Records from a dataset:

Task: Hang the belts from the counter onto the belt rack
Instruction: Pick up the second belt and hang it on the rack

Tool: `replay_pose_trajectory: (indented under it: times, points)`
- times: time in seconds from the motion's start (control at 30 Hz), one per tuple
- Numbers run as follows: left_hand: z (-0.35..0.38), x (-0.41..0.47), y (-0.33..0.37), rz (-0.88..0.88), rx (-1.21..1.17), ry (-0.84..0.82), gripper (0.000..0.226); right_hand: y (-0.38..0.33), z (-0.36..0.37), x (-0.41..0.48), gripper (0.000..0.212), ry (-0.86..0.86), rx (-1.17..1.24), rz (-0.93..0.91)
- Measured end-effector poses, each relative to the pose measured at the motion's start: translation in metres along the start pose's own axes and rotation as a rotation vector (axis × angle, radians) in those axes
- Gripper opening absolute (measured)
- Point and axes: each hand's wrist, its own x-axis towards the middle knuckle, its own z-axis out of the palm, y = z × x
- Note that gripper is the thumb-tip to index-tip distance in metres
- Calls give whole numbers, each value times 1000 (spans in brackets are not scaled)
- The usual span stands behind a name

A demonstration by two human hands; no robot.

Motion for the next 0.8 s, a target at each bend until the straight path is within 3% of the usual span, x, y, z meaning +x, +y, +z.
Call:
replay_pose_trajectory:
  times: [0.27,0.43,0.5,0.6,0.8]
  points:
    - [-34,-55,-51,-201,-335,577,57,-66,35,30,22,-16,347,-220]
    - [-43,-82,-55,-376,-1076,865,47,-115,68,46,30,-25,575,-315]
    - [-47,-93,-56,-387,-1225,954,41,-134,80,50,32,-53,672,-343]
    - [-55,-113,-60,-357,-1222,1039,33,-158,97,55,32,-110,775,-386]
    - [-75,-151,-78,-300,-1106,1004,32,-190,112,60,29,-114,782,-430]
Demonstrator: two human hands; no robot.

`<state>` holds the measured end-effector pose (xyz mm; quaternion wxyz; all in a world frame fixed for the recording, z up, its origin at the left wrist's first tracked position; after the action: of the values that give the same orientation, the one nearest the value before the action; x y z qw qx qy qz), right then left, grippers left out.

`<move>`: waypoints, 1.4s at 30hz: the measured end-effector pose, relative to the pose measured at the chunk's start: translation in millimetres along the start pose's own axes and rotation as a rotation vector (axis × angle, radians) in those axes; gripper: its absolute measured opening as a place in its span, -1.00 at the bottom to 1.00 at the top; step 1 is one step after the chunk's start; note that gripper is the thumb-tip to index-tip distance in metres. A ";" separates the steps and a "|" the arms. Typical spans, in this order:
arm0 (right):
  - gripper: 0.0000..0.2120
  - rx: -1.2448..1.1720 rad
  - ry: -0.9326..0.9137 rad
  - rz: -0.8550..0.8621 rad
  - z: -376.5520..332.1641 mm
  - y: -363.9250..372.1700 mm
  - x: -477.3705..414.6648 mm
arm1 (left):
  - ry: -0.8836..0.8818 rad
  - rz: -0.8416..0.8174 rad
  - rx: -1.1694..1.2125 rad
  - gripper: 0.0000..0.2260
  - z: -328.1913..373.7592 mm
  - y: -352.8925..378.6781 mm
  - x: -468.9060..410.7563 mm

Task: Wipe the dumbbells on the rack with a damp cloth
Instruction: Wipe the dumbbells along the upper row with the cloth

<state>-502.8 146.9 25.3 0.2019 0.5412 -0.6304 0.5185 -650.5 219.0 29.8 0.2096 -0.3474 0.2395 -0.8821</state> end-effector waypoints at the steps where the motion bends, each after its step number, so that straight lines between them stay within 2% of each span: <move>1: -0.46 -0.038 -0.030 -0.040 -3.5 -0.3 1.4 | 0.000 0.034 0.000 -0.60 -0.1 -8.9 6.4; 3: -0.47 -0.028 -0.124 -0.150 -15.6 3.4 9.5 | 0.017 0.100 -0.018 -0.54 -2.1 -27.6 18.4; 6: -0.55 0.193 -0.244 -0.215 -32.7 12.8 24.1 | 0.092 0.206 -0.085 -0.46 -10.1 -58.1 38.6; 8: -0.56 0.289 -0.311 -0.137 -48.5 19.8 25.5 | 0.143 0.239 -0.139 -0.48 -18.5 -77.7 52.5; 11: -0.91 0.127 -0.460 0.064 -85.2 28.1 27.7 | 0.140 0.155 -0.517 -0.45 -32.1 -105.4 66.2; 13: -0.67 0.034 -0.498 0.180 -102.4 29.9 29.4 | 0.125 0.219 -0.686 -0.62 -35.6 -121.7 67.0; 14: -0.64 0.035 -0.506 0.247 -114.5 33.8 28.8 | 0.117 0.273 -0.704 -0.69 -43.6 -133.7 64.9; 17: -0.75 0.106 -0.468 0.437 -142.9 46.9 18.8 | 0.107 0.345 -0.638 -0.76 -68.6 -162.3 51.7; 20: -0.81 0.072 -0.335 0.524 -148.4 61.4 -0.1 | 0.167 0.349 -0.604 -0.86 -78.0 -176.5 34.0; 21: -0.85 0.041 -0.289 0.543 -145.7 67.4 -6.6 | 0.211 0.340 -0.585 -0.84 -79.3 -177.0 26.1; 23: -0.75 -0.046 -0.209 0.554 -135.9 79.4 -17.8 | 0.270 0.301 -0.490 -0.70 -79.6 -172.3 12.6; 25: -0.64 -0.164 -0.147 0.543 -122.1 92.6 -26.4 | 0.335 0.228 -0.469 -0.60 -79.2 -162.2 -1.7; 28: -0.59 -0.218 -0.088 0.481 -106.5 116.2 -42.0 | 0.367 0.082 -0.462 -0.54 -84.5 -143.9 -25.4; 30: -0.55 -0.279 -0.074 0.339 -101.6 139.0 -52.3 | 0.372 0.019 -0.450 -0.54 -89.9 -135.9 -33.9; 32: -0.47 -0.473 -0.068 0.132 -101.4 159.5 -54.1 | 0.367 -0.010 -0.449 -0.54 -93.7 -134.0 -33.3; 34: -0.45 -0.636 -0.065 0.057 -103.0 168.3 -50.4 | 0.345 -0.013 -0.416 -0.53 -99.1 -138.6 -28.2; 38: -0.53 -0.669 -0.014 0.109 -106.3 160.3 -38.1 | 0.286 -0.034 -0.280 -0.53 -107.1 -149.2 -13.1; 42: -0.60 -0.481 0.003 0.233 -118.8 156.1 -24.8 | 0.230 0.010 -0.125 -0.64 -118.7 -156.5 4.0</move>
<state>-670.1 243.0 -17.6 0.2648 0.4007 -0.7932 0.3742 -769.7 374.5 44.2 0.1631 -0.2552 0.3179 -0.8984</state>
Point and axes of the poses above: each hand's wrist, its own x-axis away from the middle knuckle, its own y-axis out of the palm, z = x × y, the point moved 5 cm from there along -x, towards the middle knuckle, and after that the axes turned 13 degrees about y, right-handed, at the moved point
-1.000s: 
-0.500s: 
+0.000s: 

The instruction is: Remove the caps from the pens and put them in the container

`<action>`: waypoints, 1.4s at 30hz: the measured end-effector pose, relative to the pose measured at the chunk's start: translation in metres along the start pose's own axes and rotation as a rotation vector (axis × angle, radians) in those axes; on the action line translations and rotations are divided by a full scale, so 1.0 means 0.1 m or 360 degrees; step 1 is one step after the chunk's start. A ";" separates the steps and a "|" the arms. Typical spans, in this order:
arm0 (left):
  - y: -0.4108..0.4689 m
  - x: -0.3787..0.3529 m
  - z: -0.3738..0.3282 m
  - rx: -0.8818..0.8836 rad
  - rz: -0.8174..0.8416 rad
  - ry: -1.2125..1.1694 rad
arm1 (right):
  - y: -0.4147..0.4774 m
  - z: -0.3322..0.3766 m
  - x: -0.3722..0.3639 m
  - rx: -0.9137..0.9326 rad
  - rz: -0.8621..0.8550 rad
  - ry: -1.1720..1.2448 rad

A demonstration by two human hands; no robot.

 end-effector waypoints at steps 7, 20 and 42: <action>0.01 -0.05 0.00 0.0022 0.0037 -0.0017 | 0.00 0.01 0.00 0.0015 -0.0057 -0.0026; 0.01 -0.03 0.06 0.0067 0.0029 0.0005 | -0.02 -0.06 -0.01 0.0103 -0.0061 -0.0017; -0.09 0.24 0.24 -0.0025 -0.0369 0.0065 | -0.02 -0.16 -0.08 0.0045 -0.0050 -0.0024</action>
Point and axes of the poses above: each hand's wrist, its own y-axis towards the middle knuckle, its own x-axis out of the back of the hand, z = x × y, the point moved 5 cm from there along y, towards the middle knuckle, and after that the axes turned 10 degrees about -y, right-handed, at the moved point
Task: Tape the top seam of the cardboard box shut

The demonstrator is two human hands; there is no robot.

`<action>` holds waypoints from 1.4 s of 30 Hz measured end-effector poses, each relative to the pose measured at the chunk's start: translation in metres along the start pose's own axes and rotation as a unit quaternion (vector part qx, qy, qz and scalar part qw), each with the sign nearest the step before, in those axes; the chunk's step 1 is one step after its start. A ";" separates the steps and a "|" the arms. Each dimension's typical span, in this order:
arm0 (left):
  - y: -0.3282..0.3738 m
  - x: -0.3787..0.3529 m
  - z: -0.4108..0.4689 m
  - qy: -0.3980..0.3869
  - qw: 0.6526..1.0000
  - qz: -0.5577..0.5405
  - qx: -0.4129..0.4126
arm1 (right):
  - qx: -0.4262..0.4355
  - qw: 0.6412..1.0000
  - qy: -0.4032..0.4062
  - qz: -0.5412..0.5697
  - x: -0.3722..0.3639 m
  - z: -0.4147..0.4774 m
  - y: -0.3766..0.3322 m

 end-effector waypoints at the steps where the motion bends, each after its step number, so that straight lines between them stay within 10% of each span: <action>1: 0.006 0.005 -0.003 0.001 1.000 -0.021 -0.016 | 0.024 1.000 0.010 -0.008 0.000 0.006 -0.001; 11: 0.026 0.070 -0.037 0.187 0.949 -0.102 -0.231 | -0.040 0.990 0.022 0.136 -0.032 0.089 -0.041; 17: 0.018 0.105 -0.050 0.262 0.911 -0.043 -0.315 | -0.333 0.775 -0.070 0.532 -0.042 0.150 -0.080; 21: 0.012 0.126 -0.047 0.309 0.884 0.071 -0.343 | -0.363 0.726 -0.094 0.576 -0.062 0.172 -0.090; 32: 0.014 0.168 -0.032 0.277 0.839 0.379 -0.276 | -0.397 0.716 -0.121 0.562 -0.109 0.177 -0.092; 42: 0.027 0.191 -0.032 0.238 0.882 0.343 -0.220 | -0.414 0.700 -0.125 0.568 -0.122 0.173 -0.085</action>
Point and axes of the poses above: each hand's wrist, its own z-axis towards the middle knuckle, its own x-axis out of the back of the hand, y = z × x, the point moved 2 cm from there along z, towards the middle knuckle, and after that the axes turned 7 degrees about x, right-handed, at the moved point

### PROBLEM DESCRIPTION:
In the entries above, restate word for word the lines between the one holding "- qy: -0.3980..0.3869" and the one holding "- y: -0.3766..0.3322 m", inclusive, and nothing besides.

### EXPECTED OUTPUT:
  - qy: -0.3980..0.3869
  - qw: 0.6526..1.0000
  - qz: -0.5577..0.5405
  - qx: -0.4129..0.4126
arm1 (right):
  - qx: -0.4262..0.4355
  - qw: 0.6412..1.0000
  - qy: -0.4032..0.4062
  - qz: -0.5412..0.5697
  - x: -0.3722..0.3639 m
  - z: -0.4147..0.4774 m
  - y: -0.3766..0.3322 m

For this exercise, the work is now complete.